Stars Honor New Orleans at Katrina Benefit
It's not often that a Nobel laureate, Pulitzer Prize winners, Grammy winners, Academy Award winners and just about every other kind of winner share a single stage. But a benefit for Hurricane Katrina relief efforts, sponsored by The New Yorker as part of its annual New Yorker Festival, brought an eclectic and star-studded cast of performers to Manhattan on Saturday night. The lineup included Toni Morrison, Lou Reed, Elvis Costello, Kevin Kline, Richard Ford, Willem Dafoe and lots of zydeco music.
Most of the evening's entertainment celebrated New Orleans culture.

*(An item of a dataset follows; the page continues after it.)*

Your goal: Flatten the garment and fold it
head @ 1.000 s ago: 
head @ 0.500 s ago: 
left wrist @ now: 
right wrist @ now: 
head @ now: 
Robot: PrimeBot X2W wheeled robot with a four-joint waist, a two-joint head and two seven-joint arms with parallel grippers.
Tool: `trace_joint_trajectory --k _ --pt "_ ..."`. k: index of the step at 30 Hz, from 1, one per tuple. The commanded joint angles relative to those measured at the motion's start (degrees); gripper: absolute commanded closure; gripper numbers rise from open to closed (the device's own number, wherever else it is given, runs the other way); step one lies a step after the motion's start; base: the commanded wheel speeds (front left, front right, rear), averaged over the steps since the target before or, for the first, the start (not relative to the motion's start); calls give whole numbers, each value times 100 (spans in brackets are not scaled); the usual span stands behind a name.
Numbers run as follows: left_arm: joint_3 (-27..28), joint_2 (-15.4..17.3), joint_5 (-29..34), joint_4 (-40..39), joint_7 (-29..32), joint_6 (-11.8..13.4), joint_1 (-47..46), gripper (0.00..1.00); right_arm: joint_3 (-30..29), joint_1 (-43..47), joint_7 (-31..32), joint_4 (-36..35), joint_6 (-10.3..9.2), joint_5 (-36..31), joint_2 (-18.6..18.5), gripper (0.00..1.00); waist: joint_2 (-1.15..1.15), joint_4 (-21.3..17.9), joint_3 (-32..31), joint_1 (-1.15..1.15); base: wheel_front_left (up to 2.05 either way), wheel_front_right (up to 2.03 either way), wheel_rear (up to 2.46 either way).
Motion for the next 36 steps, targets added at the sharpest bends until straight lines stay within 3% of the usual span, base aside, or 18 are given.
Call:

Actress Patricia Clarkson read Tennessee Williams' letters from the French Quarter, New Yorker writer Calvin Trillin read an essay about the city's anything-goes attitude, and actor Terrence Howard read a Mark Twain essay about New Orleans architecture.

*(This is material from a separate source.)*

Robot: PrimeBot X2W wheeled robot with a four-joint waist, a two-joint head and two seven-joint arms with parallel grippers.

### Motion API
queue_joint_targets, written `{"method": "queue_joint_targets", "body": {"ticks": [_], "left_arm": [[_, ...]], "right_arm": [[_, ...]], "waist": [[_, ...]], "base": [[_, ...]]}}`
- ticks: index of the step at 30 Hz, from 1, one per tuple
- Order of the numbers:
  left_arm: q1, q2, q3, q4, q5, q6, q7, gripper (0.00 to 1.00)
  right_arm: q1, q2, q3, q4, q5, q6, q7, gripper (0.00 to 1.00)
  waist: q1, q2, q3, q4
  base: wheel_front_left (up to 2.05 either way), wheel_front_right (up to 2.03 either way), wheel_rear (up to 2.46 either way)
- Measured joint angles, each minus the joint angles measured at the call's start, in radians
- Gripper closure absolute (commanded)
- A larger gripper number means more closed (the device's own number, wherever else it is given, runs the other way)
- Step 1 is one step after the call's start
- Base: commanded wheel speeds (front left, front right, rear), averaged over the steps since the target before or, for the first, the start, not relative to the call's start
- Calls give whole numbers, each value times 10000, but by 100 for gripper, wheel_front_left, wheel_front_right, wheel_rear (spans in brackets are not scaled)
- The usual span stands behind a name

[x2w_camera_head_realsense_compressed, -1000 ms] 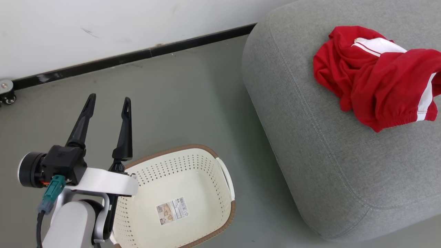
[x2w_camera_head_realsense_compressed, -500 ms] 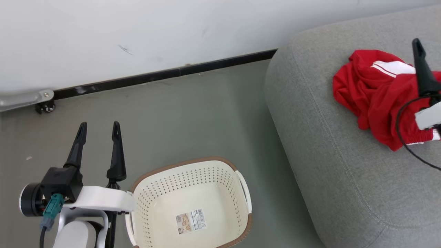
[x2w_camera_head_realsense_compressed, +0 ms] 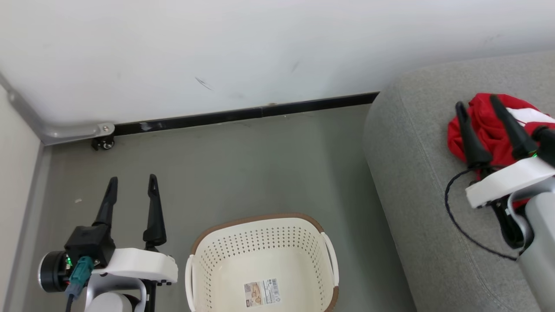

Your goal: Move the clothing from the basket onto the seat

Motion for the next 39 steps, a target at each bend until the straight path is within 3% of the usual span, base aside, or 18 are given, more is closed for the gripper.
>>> {"method": "queue_joint_targets", "body": {"ticks": [20, 39], "left_arm": [[622, -316, -658, 671, 113, -188, 0, 0], [1212, -464, -623, 823, 123, -190, 0, 0]], "right_arm": [[2564, 1521, -1093, -594, -1129, 0, -44, 0], [4697, 3016, -2148, -1346, -2224, 0, -42, 0]], "waist": [[0, 0, -1151, 931], [0, 0, -1836, 1038]], "base": [[0, 0, 0], [0, 0, 0]]}}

Woody Allen played the clarinet with Eddy Davis and his New Orleans Jazz Band, and Kevin Kline played Randy Newman's "Louisiana 1927," a song from the mid-1970's that sounds as if it could have been written about Hurricane Katrina.
Other performers included musician David Byrne, Buckwheat Zydeco, Queen Ida and Her Zydeco Band, Audra McDonald, Mary-Louise Parker, Walter Wolfman Washington and the Roadmasters and more. New Yorker editor David Remnick said many of the performers were still searching for relatives missing since the hurricane.
Tickets for the event ranged from $50 to $250, with all proceeds going to the American Red Cross. Conde Nast Publications, publisher of The New Yorker, will match the donation.